Birbiriyle uyumlu istihdam ve mesleki eğitim
politikalarının izlenmesi, ekonominin işgücü
ihtiyaçlarına paralel yeterli sayı ve kalitede
işgücünün yetiştirilmesi bu açıdan gerekli
olmaktadır. (Kılıç, 2006: 1)
K. Bulutoğlu’na
göre, piyasa firmaları eğitimin işçilerine
kazandırdığı hünerlerin ömür boyu getireceği üretim
artışını hasat edemeyecekleri için, bu toplam
üretkenlik artışını dengeleyecek kadar eğitim yapmak
istemezler. Ülkenin insan sermayesine uygun miktarda
eğitim yatırımını eğitimin özel ve toplumsal tüm
faydasını dikkate alan devlet yapabilir. Bu gerçek
geçen asırdan beri kabul edilmiş ve eğitim giderek
artan ölçüde kamu ekonomisi kapsamına alınmıştır.

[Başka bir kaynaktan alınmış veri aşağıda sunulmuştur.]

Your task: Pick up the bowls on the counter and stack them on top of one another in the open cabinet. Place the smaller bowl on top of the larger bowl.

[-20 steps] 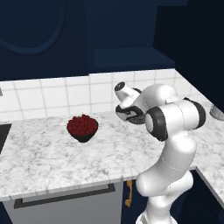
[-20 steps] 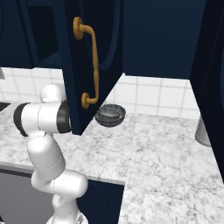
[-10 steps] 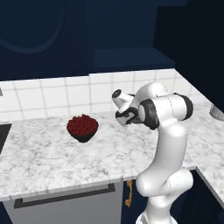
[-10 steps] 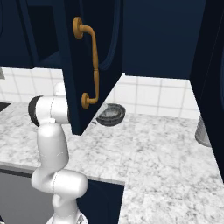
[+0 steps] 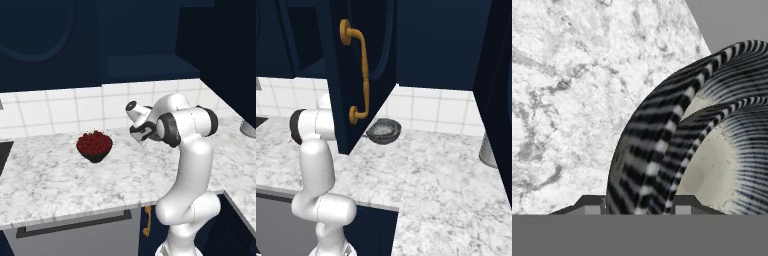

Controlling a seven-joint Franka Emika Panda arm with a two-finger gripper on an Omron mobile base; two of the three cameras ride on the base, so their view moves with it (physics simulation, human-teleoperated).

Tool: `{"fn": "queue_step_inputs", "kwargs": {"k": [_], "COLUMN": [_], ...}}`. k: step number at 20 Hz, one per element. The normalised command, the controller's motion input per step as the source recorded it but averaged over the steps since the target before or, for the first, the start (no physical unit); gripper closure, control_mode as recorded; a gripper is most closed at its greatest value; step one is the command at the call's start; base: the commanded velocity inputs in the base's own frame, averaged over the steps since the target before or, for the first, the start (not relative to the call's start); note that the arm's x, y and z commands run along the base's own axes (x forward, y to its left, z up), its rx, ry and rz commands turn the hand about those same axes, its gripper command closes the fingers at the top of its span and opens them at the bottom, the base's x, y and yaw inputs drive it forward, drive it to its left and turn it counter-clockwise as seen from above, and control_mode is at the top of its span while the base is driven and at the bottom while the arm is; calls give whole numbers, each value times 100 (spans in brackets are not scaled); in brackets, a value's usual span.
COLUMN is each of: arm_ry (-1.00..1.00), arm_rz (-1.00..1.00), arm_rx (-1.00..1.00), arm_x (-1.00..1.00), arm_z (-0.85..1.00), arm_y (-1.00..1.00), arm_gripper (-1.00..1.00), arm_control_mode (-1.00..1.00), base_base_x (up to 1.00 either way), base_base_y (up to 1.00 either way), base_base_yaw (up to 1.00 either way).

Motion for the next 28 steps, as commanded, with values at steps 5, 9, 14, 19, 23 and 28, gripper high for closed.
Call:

(Aktaran: İnaç vd., 2006: 59)
Günümüzde
gelişmiş ekonomilerde, gelişmişliğin ölçüsünü
belirleyen en önemli faktörlerden birisi eğitim
hizmetlerine verilen önceliktir. Eğitim
hizmetlerinin
bu denli
önem arz etmesinin nedeni, bu hizmetin uygun
şartlarda yapılması sonucu ortaya çıkan önemli
sosyal faydalar ve topluma olumlu dışsallıklar
yaymasıdır. (İnaç vd., 2006: 60)
M. Karagül’e
göre, Adam Smith ‘Milletlerin Zenginliği’ adlı
eserinde kalkınmanın temel faktörünün ve milletlerin
zenginliğinin tek kaynağının kaliteli emek olduğunu
belirtmiştir. Beşeri sermayenin daha etkin çalışarak
üretime daha fazla katkı sağlayabilmesinde, fiziki
sermaye ile beşeri sermaye arasındaki optimal
dengenin kurulması önemli şarttır. Herhangi bir
üretim için mutlak surette fiziki ve beşeri
sermayenin belli oranlarda bir araya gelmesi
gerekir. Sadece fiziki sermayeyi kullanarak ya da
yalnız beşeri sermayeyi kullanmak suretiyle üretim
yapılması mümkün değildir. Bu nedenle beşeri sermaye
ile fiziki sermaye arasındaki tamamlayıcılığın iki
farklı boyutu bulunmaktadır. Bunlardan ilki, her
ikisinin miktar olarak birbirini dengeleyebilmesi,
diğeri ise fiziki sermaye ile beşeri sermayenin
nitelik olarak uyuşmasıdır. (Aktaran: İnaç vd.,
2006: 60-61)
Topluma uygun ve nitelikli eğitim
verilmesi sonucu, kişilerin kazandığı bilgi ve
beceri, işgücünün kalitesini, verimliliğini ve
geliri önemli ölçüde arttırmaktadır. (İnaç vd.,
2006: 62)
K. Baş’a
göre, gelişmiş beşeri sermaye, verimliliği hem
dolaysız ve hem de dolaylı olarak arttırarak
ekonomik büyümeye önemli katkıda bulunur. Ekonomik
büyüme ile ilgilenen kurumlar ve araştırmacılar,
beşeri sermayenin gelişmesinin ve kullanımının,
ekonomik büyümenin ve özellikle kişi başına ekonomik
büyümenin belirleyicisi olduğunu belirtmektedirler.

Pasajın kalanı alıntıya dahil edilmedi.